Before starting this example, please ensure that Neuron-optimized MXNet version mxnet-neuron is installed along with Neuron Compiler (see MXNet Tutorial) and Neuron RTD is running with default settings (see Neuron Runtime getting started ).
If using DLAMI, you can activate the environment aws_neuron_mxnet_p36 and skip the installation part in the first step below.
- First, install Java runtime and multi-model-server:
cd ~/
# sudo yum -y install -q jre # for AML2
sudo apt-get install -y -q default-jre # for Ubuntu
pip install multi-model-server
Download the example code:
git clone https://github.com/awslabs/multi-model-server
cd ~/multi-model-server/examples/mxnet_vision
- Compile ResNet50 model to Inferentia target by saving the following Python script to compile_resnet50.py and run “
python compile_resnet50.py
”
import mxnet as mx
from mxnet.contrib import neuron
import numpy as np
path='http://data.mxnet.io/models/imagenet/'
mx.test_utils.download(path+'resnet/50-layers/resnet-50-0000.params')
mx.test_utils.download(path+'resnet/50-layers/resnet-50-symbol.json')
mx.test_utils.download(path+'synset.txt')
nn_name = "resnet-50"
#Load a model
sym, args, auxs = mx.model.load_checkpoint(nn_name, 0)
#Define compilation parameters
# - input shape and dtype
inputs = {'data' : mx.nd.zeros([1,3,224,224], dtype='float32') }
# compile graph to inferentia target
csym, cargs, cauxs = neuron.compile(sym, args, auxs, inputs)
# save compiled model
mx.model.save_checkpoint(nn_name + "_compiled", 0, csym, cargs, cauxs)
- Prepare signature file
signature.json
to configure the input name and shape:
{
"inputs": [
{
"data_name": "data",
"data_shape": [
1,
3,
224,
224
]
}
]
}
- Prepare
synset.txt
which is a list of names for ImageNet prediction classes:
curl -O https://s3.amazonaws.com/model-server/model_archive_1.0/examples/squeezenet_v1.1/synset.txt
- Create custom service class following template in model_server_template folder:
cp -r ../model_service_template/* .
Edit mxnet_model_service.py
and replace mx.cpu() context with mx.neuron() context:
self.mxnet_ctx = mx.neuron()
Also, comment out unnecessary data copy for model_input in mxnet_model_service.py
as NDArray/Gluon API is not supported in MXNet-Neuron:
#model_input = [item.as_in_context(self.mxnet_ctx) for item in model_input]

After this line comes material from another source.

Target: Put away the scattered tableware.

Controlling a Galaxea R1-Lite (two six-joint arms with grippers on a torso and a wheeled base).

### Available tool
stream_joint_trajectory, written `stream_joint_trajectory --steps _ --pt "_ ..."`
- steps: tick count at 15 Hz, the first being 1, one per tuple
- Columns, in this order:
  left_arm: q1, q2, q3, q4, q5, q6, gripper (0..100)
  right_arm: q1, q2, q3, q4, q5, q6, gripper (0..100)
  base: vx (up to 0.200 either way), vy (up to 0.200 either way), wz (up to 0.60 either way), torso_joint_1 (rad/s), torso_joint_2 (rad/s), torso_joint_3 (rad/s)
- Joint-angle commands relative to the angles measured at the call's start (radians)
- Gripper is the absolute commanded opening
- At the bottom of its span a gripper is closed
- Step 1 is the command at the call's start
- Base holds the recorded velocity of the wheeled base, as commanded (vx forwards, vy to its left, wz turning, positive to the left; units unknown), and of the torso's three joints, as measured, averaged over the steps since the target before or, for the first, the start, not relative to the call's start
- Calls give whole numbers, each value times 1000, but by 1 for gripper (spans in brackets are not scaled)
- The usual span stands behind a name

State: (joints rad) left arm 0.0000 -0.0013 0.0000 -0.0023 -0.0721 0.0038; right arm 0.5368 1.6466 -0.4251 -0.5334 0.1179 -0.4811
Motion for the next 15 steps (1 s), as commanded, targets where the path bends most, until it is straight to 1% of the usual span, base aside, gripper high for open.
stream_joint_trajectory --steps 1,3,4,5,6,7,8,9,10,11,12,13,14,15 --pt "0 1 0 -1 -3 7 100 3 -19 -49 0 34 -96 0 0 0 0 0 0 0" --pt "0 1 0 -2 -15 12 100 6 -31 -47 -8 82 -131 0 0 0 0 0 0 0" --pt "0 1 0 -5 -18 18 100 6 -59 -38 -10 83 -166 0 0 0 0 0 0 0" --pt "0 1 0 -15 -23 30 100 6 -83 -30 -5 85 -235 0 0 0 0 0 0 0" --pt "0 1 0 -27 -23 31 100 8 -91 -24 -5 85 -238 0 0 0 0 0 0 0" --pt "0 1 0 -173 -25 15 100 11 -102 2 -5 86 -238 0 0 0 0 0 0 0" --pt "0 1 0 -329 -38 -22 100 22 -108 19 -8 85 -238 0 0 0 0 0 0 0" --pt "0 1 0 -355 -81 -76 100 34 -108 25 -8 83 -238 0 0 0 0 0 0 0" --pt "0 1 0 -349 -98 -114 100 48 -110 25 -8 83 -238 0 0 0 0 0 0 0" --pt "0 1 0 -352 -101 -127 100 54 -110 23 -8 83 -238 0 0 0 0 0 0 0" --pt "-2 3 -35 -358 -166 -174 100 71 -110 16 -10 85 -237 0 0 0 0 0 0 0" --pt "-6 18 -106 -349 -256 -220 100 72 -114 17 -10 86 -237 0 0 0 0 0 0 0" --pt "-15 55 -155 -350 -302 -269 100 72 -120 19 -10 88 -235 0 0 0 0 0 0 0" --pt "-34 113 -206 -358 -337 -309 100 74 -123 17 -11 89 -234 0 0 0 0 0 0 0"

- Package the model with model-archiver:
cd ~/multi-model-server/examples
model-archiver --force --model-name resnet-50_compiled --model-path mxnet_vision --handler mxnet_vision_service:handle
- Start MXNet Model Server (MMS) and load model using RESTful API. Please ensure that Neuron RTD is running with default settings (see Neuron Runtime getting started):
cd ~/multi-model-server/
multi-model-server --start --model-store examples
# Pipe to log file if you want to keep a log of MMS
curl -v -X POST "http://localhost:8081/models?initial_workers=1&max_workers=1&synchronous=true&url=resnet-50_compiled.mar"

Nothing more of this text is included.